▸ Exercise brief
Your answer is the lines below, exactly, from the one that contains "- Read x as" through the one that contains "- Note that", both included.

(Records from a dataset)
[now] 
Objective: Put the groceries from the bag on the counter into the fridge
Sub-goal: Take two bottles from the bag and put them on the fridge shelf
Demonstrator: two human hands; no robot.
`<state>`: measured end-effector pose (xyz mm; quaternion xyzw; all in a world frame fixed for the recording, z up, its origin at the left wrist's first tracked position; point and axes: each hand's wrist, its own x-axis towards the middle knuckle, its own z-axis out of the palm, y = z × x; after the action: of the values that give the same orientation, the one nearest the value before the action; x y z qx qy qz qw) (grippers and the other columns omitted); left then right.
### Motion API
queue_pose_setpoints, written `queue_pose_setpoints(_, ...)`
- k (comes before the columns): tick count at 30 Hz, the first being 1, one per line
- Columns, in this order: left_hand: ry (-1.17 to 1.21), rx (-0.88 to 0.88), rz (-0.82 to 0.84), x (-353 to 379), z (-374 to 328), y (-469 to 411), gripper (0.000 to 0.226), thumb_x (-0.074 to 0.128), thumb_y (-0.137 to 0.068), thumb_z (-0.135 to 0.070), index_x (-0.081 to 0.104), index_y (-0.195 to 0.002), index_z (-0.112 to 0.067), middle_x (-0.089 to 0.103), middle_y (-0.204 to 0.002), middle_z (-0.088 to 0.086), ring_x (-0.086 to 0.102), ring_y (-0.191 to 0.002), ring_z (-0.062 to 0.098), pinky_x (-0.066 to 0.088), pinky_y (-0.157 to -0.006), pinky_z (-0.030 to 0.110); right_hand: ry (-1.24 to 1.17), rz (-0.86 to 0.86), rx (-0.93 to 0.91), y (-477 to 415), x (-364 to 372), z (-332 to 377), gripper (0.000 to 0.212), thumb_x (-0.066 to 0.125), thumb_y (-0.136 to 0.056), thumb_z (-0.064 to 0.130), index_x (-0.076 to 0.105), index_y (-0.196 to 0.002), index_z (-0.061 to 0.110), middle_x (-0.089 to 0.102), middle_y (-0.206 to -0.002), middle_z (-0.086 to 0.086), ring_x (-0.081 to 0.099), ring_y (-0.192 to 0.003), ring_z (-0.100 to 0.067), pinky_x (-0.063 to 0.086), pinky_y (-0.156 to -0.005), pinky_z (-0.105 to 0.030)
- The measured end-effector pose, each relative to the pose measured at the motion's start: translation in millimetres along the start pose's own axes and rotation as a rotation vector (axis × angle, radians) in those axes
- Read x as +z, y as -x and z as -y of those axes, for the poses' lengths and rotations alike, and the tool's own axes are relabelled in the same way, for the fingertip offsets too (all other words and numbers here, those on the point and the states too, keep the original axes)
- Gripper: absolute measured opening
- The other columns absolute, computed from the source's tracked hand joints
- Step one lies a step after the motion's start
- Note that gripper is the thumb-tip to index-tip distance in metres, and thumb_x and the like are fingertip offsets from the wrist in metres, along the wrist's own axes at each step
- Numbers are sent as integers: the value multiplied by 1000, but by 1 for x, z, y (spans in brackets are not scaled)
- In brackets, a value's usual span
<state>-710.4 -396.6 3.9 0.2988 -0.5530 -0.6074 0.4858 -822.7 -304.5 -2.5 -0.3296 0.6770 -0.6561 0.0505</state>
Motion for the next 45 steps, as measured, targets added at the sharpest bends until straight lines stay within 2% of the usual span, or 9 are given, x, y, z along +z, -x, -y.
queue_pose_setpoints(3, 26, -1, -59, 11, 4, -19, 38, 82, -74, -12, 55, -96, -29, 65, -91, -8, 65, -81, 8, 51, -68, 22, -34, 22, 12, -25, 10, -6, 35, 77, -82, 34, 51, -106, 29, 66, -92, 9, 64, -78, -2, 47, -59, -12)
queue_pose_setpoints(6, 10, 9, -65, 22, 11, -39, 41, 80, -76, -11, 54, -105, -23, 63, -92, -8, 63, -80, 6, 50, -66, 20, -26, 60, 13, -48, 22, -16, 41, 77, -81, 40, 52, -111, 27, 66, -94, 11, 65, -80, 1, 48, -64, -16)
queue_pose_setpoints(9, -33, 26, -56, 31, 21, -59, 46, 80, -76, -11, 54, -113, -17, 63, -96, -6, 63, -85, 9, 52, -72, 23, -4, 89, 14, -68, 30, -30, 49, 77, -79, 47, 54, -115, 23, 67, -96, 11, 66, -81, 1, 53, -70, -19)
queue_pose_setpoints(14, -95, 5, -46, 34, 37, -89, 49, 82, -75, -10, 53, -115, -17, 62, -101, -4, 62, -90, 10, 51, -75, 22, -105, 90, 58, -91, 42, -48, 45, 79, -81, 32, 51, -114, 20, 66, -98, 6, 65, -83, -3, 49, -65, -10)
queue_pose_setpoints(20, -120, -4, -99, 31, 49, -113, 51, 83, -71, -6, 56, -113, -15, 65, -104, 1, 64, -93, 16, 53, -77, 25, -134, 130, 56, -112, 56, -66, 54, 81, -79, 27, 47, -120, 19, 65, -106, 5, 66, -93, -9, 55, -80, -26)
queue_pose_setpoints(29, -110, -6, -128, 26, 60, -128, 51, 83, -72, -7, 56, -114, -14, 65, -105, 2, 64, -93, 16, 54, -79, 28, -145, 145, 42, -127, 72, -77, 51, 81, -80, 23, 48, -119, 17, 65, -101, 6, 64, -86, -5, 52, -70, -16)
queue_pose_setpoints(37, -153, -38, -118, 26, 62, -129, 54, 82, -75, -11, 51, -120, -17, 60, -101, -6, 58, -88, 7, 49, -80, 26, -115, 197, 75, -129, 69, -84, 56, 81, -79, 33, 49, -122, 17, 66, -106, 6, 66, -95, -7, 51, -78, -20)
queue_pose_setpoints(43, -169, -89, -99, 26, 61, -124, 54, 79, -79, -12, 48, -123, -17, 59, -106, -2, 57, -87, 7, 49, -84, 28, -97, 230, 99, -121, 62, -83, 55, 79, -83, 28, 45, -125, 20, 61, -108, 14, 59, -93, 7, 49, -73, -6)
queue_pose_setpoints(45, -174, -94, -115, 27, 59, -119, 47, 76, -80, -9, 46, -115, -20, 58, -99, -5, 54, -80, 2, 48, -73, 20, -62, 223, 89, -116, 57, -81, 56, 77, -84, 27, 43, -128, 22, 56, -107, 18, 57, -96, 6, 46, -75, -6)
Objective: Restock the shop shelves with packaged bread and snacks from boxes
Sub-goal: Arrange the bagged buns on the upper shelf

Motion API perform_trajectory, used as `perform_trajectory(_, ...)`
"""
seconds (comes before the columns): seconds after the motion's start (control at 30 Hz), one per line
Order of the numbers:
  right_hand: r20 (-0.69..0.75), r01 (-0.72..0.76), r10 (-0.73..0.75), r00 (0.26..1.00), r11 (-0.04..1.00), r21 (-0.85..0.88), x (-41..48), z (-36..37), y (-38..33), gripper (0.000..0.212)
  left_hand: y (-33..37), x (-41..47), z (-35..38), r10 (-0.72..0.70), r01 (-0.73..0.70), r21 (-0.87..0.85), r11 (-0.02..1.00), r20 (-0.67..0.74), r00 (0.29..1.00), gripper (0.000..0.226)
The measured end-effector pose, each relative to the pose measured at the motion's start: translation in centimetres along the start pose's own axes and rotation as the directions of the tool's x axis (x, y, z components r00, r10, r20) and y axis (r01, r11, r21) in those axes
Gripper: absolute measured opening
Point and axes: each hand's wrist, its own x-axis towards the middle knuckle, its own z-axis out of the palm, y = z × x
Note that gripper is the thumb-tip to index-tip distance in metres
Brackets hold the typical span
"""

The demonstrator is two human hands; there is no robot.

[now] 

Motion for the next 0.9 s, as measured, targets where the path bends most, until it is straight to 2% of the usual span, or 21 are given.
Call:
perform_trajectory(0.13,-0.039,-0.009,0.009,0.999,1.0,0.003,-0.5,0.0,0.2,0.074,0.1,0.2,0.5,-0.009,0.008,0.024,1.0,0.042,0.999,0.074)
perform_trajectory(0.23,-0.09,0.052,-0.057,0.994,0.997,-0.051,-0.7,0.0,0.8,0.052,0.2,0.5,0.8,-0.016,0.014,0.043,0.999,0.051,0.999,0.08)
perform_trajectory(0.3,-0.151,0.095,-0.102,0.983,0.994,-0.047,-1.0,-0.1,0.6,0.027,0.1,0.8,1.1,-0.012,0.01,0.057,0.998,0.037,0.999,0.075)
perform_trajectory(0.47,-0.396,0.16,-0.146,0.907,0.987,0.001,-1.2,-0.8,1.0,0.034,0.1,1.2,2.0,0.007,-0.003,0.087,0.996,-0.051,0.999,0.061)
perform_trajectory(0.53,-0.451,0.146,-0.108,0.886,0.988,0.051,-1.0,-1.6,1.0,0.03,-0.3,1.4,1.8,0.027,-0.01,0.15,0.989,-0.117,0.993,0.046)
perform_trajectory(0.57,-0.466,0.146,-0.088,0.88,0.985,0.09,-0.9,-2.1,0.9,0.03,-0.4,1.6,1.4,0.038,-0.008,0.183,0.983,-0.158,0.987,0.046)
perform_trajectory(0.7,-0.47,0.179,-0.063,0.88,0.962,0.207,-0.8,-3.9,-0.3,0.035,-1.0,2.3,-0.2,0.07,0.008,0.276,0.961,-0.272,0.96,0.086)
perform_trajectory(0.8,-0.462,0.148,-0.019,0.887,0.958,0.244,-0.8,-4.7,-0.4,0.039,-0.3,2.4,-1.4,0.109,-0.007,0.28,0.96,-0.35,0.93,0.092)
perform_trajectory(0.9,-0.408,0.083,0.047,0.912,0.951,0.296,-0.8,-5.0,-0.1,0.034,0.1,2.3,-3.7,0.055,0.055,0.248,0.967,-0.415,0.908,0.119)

▸ The completed task
- Read x as +z, y as -x and z as -y of those axes, for the poses' lengths and rotations alike, and the tool's own axes are relabelled in the same way, for the fingertip offsets too (all other words and numbers here, those on the point and the states too, keep the original axes)
- Gripper: absolute measured opening
- The other columns absolute, computed from the source's tracked hand joints
- Step one lies a step after the motion's start
- Note that gripper is the thumb-tip to index-tip distance in metres, and thumb_x and the like are fingertip offsets from the wrist in metres, along the wrist's own axes at each step

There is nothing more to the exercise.